I've never done a religious litmus test on our guests at Thanksgiving but I'm pretty sure we've had a wide range of views: Christian, Buddhist, Jewish, Muslim and confirmed atheist. It's that last category, one dear to my heart, that often gets me wondering. If you don't believe in God, of course you can feel grateful. But I ask myself, who do you feel grateful to?
A couple of years ago as an editor at Guideposts magazinem I worked with broadcaster Deborah Norville on a story about gratitude. One of the things she suggested and rigorously followed was keeping a journal, writing in it at least three things she was grateful for every day. Seemed like a nice idea. It reminded me of Mom making us write thank-you notes as kids at Christmas to distant relatives even if we didn't particularly like the gift.

"I can't find anything to say about the ugly purple ski cap Great Aunt Margaret sent," we said.

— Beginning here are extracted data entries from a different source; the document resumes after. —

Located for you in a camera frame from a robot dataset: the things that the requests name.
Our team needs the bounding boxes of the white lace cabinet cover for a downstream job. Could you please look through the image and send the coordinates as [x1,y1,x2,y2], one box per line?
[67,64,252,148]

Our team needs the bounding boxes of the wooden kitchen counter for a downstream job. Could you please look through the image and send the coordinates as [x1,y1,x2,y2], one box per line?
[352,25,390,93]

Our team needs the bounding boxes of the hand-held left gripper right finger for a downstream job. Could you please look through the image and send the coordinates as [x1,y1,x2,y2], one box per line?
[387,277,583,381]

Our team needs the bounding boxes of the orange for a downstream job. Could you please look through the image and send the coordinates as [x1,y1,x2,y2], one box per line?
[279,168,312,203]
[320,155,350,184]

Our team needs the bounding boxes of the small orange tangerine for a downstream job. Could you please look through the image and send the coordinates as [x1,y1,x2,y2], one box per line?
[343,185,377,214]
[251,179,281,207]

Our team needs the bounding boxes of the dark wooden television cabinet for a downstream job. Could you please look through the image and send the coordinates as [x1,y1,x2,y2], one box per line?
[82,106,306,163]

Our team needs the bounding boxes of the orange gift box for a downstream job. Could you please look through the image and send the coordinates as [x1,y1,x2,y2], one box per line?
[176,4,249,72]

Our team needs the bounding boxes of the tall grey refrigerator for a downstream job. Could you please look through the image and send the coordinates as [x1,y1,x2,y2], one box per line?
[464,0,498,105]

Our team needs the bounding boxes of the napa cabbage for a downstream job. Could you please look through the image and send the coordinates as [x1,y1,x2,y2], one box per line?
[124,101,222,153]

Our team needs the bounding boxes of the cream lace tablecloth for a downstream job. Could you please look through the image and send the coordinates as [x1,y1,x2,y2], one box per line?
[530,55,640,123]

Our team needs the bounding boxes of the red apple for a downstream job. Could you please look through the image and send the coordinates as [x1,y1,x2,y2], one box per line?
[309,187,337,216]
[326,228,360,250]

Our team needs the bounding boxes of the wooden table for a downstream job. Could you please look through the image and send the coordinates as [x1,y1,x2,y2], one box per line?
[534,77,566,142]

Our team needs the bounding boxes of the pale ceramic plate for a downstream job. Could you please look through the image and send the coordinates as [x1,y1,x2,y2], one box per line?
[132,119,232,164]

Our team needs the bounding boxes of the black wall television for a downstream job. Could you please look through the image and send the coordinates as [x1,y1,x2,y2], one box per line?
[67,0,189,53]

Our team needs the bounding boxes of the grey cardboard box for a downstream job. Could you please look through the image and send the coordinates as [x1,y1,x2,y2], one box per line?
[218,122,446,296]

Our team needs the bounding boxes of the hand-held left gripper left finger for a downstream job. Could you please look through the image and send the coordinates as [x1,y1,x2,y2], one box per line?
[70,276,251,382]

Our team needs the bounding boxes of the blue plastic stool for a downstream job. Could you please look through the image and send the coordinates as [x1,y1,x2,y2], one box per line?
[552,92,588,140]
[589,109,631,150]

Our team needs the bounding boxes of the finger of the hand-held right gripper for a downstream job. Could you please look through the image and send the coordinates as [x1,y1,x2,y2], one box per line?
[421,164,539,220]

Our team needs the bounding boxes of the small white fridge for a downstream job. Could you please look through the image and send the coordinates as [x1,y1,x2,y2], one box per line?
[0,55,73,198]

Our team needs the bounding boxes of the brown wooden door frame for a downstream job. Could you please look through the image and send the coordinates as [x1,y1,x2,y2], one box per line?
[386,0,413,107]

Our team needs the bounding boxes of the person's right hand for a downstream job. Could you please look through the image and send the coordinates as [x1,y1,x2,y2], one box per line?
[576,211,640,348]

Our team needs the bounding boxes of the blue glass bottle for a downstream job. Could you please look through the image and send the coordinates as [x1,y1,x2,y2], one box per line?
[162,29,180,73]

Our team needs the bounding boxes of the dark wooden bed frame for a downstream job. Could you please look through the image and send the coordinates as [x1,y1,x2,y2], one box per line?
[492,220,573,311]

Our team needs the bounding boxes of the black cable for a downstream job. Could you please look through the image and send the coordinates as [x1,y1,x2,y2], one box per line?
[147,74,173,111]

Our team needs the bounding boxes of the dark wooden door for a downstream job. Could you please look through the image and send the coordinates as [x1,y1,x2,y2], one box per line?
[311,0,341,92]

"Sit there long enough and you will," she said. We did and we did. Same with keeping a gratitude journal. If you were on the lookout for something to be grateful for, even on the most rotten of thankless days, you'd find something. Sit there long enough.

What occurs to me is that gratitude, whether directed to Someone or not, is a spiritual state. It's an attempt at humility, a reckoning of your place in the universe, a recognition that you're blessed. 

Within weeks of helping Deborah Norville with her article and thinking her idea sounded nice but not terribly practical, I landed in the hospital and underwent the ordeal of open-heart surgery. The recovery was no picnic, and day after day, winded after a half a flight of steps, I wondered if I'd ever feel like myself again. Prayer was particularly hard to come by. I'd sit by my bedside and mutter something, feeling no sense of peace. "Thanks for nothing" was all I could say.

Then one day I recalled the article I'd worked on in what seemed like another era, one of spiritual ease. I took out a piece of paper and started writing a thank-you note. My mom's training and Deborah Norville's at work on me. All at once there was this internal ping. I still felt rotten, my body aching, my head in a fog. But I sensed a connection to the universe, a sureness that life was not without a purpose, and I told myself, "This will be prayer for now."

In that dreary period of recovery, I must have written 75 thank-you notes -- thanks for the flowers, thanks for the prayers, thanks for the chocolate, thanks for the note, thanks for the casserole in the freezer, thanks for the book. Some of the messages were surely inane and with my lousy scrawl, probably unreadable, but they were my link back to the world, back to myself and finally to God.

Now I listen to the expressions of gratitude around the Thanksgiving table with renewed wonder. The kid who's thankful for his soccer season, the woman who celebrates another six months being cancer-free, the grandparent who says thanks for a long life. I don't know where all those thanks are being sent but they feel holy and none of the atheists at my table have ever complained when I followed them up with a prayer of gratitude and an amen of my own.